***** RECORDS FOR THE TASK *****

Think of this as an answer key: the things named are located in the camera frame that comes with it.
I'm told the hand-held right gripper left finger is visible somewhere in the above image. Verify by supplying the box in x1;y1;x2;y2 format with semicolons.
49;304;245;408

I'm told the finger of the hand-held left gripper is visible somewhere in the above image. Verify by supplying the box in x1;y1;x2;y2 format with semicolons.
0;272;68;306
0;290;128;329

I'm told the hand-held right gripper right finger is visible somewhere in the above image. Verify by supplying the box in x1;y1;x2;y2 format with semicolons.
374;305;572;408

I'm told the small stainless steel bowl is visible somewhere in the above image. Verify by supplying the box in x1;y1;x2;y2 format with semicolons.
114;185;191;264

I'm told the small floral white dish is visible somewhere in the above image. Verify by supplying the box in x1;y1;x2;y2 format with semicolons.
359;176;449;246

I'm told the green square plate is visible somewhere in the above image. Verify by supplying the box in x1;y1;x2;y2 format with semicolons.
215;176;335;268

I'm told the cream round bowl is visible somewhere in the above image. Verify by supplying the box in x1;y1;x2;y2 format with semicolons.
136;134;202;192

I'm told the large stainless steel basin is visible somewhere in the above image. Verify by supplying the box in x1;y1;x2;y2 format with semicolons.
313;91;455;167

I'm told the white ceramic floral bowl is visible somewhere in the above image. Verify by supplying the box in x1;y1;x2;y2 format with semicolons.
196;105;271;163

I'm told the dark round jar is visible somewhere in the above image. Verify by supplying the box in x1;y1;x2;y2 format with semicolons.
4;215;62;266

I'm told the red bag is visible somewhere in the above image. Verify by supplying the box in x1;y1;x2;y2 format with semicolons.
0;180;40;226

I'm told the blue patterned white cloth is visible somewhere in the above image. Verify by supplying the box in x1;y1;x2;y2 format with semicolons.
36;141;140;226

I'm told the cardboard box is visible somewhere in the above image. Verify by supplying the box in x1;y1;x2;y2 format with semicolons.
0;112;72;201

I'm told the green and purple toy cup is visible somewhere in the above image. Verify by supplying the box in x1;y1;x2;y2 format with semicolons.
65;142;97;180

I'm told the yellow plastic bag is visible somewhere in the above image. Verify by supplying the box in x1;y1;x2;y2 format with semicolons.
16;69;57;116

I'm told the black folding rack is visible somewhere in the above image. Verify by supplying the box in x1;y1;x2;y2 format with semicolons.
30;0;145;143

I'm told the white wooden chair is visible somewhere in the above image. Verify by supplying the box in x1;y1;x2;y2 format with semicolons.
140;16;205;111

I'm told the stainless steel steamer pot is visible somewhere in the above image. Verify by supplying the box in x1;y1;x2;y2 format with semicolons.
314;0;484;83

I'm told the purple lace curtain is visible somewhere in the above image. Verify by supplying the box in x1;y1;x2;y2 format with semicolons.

*****

EXERCISE INSTRUCTIONS ->
Output each of the records exactly as it stands above.

ANSWER TO THIS TASK ->
Think of this as an answer key: the things named are located in the camera frame that comes with it.
I'm told the hand-held right gripper left finger is visible somewhere in the above image. Verify by supplying the box in x1;y1;x2;y2 format with semicolons.
49;304;245;408

I'm told the finger of the hand-held left gripper is visible somewhere in the above image. Verify by supplying the box in x1;y1;x2;y2 format with semicolons.
0;272;68;306
0;290;128;329

I'm told the hand-held right gripper right finger is visible somewhere in the above image. Verify by supplying the box in x1;y1;x2;y2 format with semicolons.
374;305;572;408

I'm told the small stainless steel bowl is visible somewhere in the above image. Verify by supplying the box in x1;y1;x2;y2 format with semicolons.
114;185;191;264

I'm told the small floral white dish is visible somewhere in the above image. Verify by supplying the box in x1;y1;x2;y2 format with semicolons.
359;176;449;246

I'm told the green square plate is visible somewhere in the above image. Verify by supplying the box in x1;y1;x2;y2 format with semicolons.
215;176;335;268

I'm told the cream round bowl is visible somewhere in the above image. Verify by supplying the box in x1;y1;x2;y2 format with semicolons.
136;134;202;192

I'm told the large stainless steel basin is visible somewhere in the above image. Verify by supplying the box in x1;y1;x2;y2 format with semicolons.
313;91;455;167

I'm told the white ceramic floral bowl is visible somewhere in the above image. Verify by supplying the box in x1;y1;x2;y2 format with semicolons.
196;105;271;163

I'm told the dark round jar is visible somewhere in the above image. Verify by supplying the box in x1;y1;x2;y2 format with semicolons.
4;215;62;266

I'm told the red bag is visible somewhere in the above image. Verify by supplying the box in x1;y1;x2;y2 format with semicolons.
0;180;40;226

I'm told the blue patterned white cloth is visible somewhere in the above image. Verify by supplying the box in x1;y1;x2;y2 format with semicolons.
36;141;140;226

I'm told the cardboard box is visible somewhere in the above image. Verify by supplying the box in x1;y1;x2;y2 format with semicolons.
0;112;72;201

I'm told the green and purple toy cup is visible somewhere in the above image. Verify by supplying the box in x1;y1;x2;y2 format with semicolons.
65;142;97;180

I'm told the yellow plastic bag is visible somewhere in the above image. Verify by supplying the box in x1;y1;x2;y2 format with semicolons.
16;69;57;116

I'm told the black folding rack is visible somewhere in the above image. Verify by supplying the box in x1;y1;x2;y2 format with semicolons.
30;0;145;143

I'm told the white wooden chair is visible somewhere in the above image. Verify by supplying the box in x1;y1;x2;y2 format with semicolons.
140;16;205;111

I'm told the stainless steel steamer pot is visible somewhere in the above image. Verify by supplying the box in x1;y1;x2;y2 format with semicolons.
314;0;484;83

I'm told the purple lace curtain is visible somewhere in the above image. Verify by supplying the box in x1;y1;x2;y2 format with semicolons.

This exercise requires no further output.